▸ Requirement:
Each line of the listing should be reproduced exactly.

• • •

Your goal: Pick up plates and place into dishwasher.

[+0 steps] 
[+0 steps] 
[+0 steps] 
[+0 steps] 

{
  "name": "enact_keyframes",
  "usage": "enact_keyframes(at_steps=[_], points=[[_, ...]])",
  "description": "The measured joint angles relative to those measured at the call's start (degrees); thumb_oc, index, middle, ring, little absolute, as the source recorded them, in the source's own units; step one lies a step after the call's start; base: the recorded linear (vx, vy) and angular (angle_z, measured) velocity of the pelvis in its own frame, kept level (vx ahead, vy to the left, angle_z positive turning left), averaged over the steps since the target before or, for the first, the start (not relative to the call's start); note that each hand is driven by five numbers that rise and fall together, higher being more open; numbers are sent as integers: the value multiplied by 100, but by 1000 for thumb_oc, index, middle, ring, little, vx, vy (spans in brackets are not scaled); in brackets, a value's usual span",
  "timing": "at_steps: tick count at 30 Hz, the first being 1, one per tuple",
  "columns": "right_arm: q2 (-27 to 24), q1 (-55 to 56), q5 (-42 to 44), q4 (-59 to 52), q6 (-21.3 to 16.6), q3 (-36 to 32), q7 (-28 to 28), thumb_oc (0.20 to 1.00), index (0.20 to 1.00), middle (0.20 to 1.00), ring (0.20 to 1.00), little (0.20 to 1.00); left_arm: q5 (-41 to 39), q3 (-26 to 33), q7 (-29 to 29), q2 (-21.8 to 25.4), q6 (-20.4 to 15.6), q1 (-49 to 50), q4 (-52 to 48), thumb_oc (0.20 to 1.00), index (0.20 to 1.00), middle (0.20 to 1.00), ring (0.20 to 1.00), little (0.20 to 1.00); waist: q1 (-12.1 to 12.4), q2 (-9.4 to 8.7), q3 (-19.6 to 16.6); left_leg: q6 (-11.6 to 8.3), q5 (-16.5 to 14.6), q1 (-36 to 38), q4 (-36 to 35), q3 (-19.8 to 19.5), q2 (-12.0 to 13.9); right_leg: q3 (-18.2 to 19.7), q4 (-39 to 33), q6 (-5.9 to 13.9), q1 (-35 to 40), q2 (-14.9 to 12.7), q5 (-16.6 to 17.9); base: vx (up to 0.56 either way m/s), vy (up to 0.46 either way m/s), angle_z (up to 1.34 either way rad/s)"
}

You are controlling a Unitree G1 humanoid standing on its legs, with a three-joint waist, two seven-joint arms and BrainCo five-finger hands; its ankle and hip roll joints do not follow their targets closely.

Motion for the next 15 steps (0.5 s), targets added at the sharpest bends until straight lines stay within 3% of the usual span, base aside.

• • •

▸ Task output:
Your goal: Pick up plates and place into dishwasher.

[+0 steps] 
[+0 steps] 
[+0 steps] 
[+0 steps] 

{
  "name": "enact_keyframes",
  "usage": "enact_keyframes(at_steps=[_], points=[[_, ...]])",
  "description": "The measured joint angles relative to those measured at the call's start (degrees); thumb_oc, index, middle, ring, little absolute, as the source recorded them, in the source's own units; step one lies a step after the call's start; base: the recorded linear (vx, vy) and angular (angle_z, measured) velocity of the pelvis in its own frame, kept level (vx ahead, vy to the left, angle_z positive turning left), averaged over the steps since the target before or, for the first, the start (not relative to the call's start); note that each hand is driven by five numbers that rise and fall together, higher being more open; numbers are sent as integers: the value multiplied by 100, but by 1000 for thumb_oc, index, middle, ring, little, vx, vy (spans in brackets are not scaled); in brackets, a value's usual span",
  "timing": "at_steps: tick count at 30 Hz, the first being 1, one per tuple",
  "columns": "right_arm: q2 (-27 to 24), q1 (-55 to 56), q5 (-42 to 44), q4 (-59 to 52), q6 (-21.3 to 16.6), q3 (-36 to 32), q7 (-28 to 28), thumb_oc (0.20 to 1.00), index (0.20 to 1.00), middle (0.20 to 1.00), ring (0.20 to 1.00), little (0.20 to 1.00); left_arm: q5 (-41 to 39), q3 (-26 to 33), q7 (-29 to 29), q2 (-21.8 to 25.4), q6 (-20.4 to 15.6), q1 (-49 to 50), q4 (-52 to 48), thumb_oc (0.20 to 1.00), index (0.20 to 1.00), middle (0.20 to 1.00), ring (0.20 to 1.00), little (0.20 to 1.00); waist: q1 (-12.1 to 12.4), q2 (-9.4 to 8.7), q3 (-19.6 to 16.6); left_leg: q6 (-11.6 to 8.3), q5 (-16.5 to 14.6), q1 (-36 to 38), q4 (-36 to 35), q3 (-19.8 to 19.5), q2 (-12.0 to 13.9); right_leg: q3 (-18.2 to 19.7), q4 (-39 to 33), q6 (-5.9 to 13.9), q1 (-35 to 40), q2 (-14.9 to 12.7), q5 (-16.6 to 17.9); base: vx (up to 0.56 either way m/s), vy (up to 0.46 either way m/s), angle_z (up to 1.34 either way rad/s)"
}

You are controlling a Unitree G1 humanoid standing on its legs, with a three-joint waist, two seven-joint arms and BrainCo five-finger hands; its ankle and hip roll joints do not follow their targets closely.

Motion for the next 15 steps (0.5 s), targets added at the sharpest bends until straight lines stay within 3% of the usual span, base aside.

With this, the exercise has been completed.